En général, tout ça passe en deux jours, au plus cinq. Certains animaux (notamment les plus âgés) ont mis une dizaine de jours à s'en remettre.
Nous comptons quelques morts, essentiellement dans des cas de co-morbidité avec des pathologies lourdes (mammites aiguës) ou un parasitisme délirant. Aucun animal par ailleurs en bonne santé et en bon état d'entretien n'a été sérieusement malade.

La maladie est donc clairement plus grave pour les animaux âgés, déjà malades, ou très forts producteurs : les plus fragiles. En général, j'explique à l'éleveur que c'est comme la grippe pour les humains : ce sont les plus vieux et les plus fragiles qui sont les plus malades.
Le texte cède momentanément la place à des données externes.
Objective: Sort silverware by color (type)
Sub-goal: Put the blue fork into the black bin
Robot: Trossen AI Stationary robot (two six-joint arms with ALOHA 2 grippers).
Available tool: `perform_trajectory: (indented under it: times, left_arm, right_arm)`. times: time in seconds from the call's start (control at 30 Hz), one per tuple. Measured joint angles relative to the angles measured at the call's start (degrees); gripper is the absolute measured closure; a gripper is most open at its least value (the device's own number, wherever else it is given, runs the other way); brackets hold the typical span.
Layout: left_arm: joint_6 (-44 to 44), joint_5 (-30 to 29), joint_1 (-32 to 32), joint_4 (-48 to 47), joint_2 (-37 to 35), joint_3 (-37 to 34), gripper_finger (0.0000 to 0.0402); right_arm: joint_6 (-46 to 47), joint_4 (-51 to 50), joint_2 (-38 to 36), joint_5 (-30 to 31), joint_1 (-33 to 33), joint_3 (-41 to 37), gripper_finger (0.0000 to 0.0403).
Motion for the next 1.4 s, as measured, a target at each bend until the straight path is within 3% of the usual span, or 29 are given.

Après 10 jours de flambée, alors que nous nous apprêtions à vacciner les ovins, puis les bovins, l'épizootie nous laissait un sentiment mitigé, fruit notamment de cette panique délirante sans rapport avec la gravité de la maladie. Journaux locaux, téléphone arabe, la machine à rumeurs fonctionnait à plein et, pendant quelques jours, cela a confiné à l'hystérie. Puis, comme le nombre de nouveaux foyers, cette panique s'est effondrée. Il ne restait plus beaucoup d'élevages indemnes, et, si les cas se multipliaient, nous ne les comptabilisions plus dans une exploitation déjà déclarée infectée. Au vu du nombre de médicaments vendus, cependant, il était clair que nous étions encore dans le pic de l'épizootie.
En tout cas, apparemment, le message était passé. Maintenant, nous allions pouvoir arrêter de "perdre" du temps à calmer les gens pour nous consacrer à la vaccination.